Multiple Instance Learning for ECG Risk Stratification
Divya Shanmugam, Davis Blalock, John Guttag

TL;DR
This paper introduces a multiple instance learning approach to predict cardiovascular death risk from raw ECG signals, outperforming existing metrics in a large patient dataset.
Contribution
It presents a novel deep learning method that automatically learns ECG representations for risk prediction, reducing reliance on hand-crafted features.
Findings
Outperforms existing risk metrics in predicting cardiovascular death.
Effective on a dataset of 5000 patients across multiple time horizons.

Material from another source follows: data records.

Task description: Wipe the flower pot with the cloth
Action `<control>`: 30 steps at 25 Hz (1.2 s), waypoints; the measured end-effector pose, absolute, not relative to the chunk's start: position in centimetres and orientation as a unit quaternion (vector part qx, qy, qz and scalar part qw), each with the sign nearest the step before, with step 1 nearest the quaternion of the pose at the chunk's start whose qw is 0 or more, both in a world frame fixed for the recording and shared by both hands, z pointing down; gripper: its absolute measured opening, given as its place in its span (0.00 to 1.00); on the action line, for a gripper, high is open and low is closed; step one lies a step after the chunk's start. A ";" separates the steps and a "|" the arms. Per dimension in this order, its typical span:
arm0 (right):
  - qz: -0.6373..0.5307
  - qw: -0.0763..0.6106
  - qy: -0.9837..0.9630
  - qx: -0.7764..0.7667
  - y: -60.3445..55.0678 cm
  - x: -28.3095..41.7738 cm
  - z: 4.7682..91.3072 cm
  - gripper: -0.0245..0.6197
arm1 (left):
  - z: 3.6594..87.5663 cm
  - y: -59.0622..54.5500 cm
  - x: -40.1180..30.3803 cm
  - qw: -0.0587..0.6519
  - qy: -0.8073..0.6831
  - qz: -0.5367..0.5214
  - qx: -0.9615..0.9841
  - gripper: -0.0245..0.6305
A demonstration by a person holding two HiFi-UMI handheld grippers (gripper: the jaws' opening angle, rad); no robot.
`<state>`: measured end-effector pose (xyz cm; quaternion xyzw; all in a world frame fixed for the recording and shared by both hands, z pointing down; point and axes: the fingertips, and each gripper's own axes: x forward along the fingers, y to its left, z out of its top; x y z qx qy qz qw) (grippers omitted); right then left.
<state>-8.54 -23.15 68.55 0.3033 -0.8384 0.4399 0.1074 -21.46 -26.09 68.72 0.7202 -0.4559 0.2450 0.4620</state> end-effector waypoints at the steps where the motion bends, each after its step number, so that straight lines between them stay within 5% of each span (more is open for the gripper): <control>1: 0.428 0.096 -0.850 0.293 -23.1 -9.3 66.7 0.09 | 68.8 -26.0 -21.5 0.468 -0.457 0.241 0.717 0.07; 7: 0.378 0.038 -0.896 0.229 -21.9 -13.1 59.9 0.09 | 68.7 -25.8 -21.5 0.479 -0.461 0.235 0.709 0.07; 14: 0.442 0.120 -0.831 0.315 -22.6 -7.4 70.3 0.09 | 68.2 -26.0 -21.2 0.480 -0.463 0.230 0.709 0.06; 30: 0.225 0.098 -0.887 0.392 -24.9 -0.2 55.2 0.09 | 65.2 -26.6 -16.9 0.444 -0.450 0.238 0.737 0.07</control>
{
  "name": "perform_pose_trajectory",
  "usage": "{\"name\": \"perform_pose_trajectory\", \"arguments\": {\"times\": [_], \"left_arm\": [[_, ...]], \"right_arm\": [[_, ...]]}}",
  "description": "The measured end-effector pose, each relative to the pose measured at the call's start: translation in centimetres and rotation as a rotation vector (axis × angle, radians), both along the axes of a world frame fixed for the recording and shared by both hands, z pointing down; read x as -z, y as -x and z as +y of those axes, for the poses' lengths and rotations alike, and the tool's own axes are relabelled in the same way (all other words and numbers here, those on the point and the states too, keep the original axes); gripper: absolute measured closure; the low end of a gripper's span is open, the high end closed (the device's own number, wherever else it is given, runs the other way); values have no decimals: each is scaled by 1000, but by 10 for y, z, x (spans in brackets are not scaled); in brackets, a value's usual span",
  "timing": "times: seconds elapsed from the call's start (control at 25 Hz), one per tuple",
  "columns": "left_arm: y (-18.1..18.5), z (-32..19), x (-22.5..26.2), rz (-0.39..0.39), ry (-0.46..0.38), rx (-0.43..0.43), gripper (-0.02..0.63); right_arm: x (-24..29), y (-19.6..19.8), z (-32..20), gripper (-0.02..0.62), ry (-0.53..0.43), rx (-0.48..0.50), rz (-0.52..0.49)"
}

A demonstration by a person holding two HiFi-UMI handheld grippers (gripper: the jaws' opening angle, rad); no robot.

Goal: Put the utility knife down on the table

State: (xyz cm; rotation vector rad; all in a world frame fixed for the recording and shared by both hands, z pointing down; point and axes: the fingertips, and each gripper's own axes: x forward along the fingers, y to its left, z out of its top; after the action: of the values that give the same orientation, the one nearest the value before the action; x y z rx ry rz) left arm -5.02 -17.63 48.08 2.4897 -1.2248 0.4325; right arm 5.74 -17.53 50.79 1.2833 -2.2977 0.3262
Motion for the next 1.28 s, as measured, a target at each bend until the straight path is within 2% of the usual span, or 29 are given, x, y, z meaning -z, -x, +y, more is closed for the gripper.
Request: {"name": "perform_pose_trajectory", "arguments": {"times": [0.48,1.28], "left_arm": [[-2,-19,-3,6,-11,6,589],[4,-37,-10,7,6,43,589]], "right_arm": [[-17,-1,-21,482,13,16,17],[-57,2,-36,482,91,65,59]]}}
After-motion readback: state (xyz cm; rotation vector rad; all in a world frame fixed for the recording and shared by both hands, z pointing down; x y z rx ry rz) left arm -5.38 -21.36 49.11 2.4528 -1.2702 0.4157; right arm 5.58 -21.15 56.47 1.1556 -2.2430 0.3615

Addresses class imbalance and large signal length challenges.
Abstract
Patients who suffer an acute coronary syndrome are at elevated risk for adverse cardiovascular events such as myocardial infarction and cardiovascular death. Accurate assessment of this risk is crucial to their course of care. We focus on estimating a patient's risk of cardiovascular death after an acute coronary syndrome based on a patient's raw electrocardiogram (ECG) signal. Learning from this signal is challenging for two reasons: 1) positive examples signifying a downstream cardiovascular event are scarce, causing drastic class imbalance, and 2) each patient's ECG signal consists of thousands of heartbeats, accompanied by a single label for the downstream outcome. Machine learning has been previously applied to this task, but most approaches rely on hand-crafted features and domain knowledge. We propose a method that learns a representation from the raw ECG signal by using a…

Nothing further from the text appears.